PROBLEM STATEMENT – Scan the material below and copy every line holding the word "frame".

STORED DATA –
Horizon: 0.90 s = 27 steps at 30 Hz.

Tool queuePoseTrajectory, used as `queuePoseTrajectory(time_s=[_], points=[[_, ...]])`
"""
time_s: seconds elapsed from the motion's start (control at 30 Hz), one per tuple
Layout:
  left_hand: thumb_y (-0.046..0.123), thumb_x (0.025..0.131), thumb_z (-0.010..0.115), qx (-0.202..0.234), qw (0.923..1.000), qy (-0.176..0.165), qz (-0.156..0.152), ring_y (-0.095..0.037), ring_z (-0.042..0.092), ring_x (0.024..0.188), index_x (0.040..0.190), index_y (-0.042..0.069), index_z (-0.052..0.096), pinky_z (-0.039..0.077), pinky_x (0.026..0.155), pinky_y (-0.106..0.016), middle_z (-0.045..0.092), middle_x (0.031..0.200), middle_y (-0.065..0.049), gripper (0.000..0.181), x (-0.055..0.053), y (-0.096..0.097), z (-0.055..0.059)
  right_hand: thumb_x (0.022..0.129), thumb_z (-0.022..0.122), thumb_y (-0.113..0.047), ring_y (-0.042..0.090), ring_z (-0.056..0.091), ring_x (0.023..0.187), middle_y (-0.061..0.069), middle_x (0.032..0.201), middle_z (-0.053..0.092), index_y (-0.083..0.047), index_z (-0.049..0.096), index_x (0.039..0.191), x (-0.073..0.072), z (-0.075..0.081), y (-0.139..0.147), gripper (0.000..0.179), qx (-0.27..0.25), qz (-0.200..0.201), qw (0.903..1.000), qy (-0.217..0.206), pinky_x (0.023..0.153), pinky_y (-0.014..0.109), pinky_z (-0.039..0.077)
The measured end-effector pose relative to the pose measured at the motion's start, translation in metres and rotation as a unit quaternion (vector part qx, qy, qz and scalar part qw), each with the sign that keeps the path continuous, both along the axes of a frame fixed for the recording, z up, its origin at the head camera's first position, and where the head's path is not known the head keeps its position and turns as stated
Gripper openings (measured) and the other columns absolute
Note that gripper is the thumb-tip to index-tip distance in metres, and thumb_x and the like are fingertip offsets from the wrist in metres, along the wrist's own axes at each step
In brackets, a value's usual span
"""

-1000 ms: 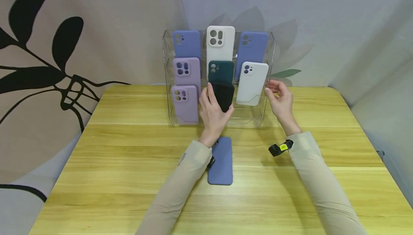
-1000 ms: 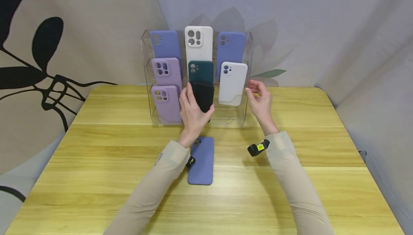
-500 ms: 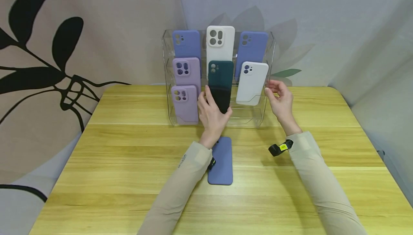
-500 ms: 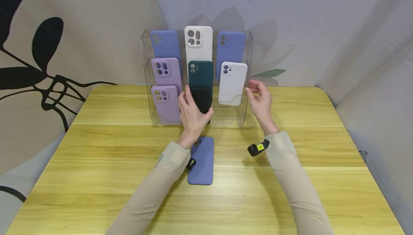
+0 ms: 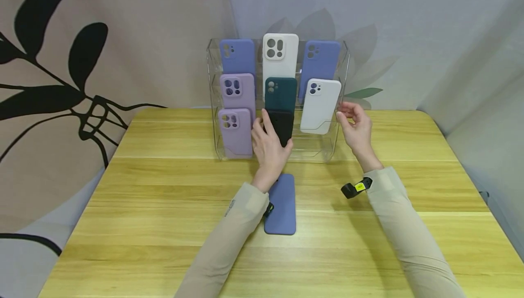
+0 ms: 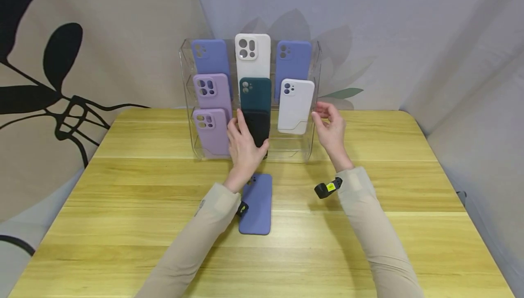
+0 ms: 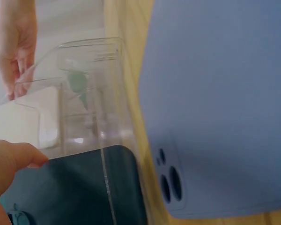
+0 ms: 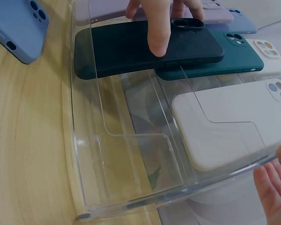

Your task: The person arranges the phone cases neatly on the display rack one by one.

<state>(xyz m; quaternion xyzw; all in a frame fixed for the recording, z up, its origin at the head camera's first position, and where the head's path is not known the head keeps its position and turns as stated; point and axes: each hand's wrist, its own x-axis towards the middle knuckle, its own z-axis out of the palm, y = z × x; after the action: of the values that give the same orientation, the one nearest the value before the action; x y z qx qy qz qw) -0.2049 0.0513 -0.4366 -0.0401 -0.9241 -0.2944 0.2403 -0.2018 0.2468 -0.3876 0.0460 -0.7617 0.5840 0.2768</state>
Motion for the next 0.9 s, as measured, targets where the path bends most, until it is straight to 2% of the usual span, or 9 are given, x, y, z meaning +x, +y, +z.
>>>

ANSWER –
The measured end-effector pose relative to the pose measured at the motion's start, translation in metres and rotation as a unit quaternion (vector part qx, qy, qz and scalar part qw), each with the sign that keeps the path continuous, both along the axes of a frame fixed for the recording, z up, its origin at the head camera's first position, and where the head's path is not known the head keeps its position and turns as stated
<state>(xyz m; quaternion xyzw; all in a frame fixed for the recording, z up, its origin at the head camera's first position, and where the head's path is not known the head keeps its position and turns as stated; point and axes: each hand's wrist, its own x-axis towards the middle knuckle, its own z-axis out of the palm, y = z × x; after the action: of the values that give the same orientation, the one nearest the value before the action; x y z qx qy qz qw) -0.2049 0.0513 -0.4366 -0.0401 -0.9241 -0.2944 0.2403 -0.2018 0.2468 -0.3876 0.0460 -0.7617 0.5840 0.2768</state>

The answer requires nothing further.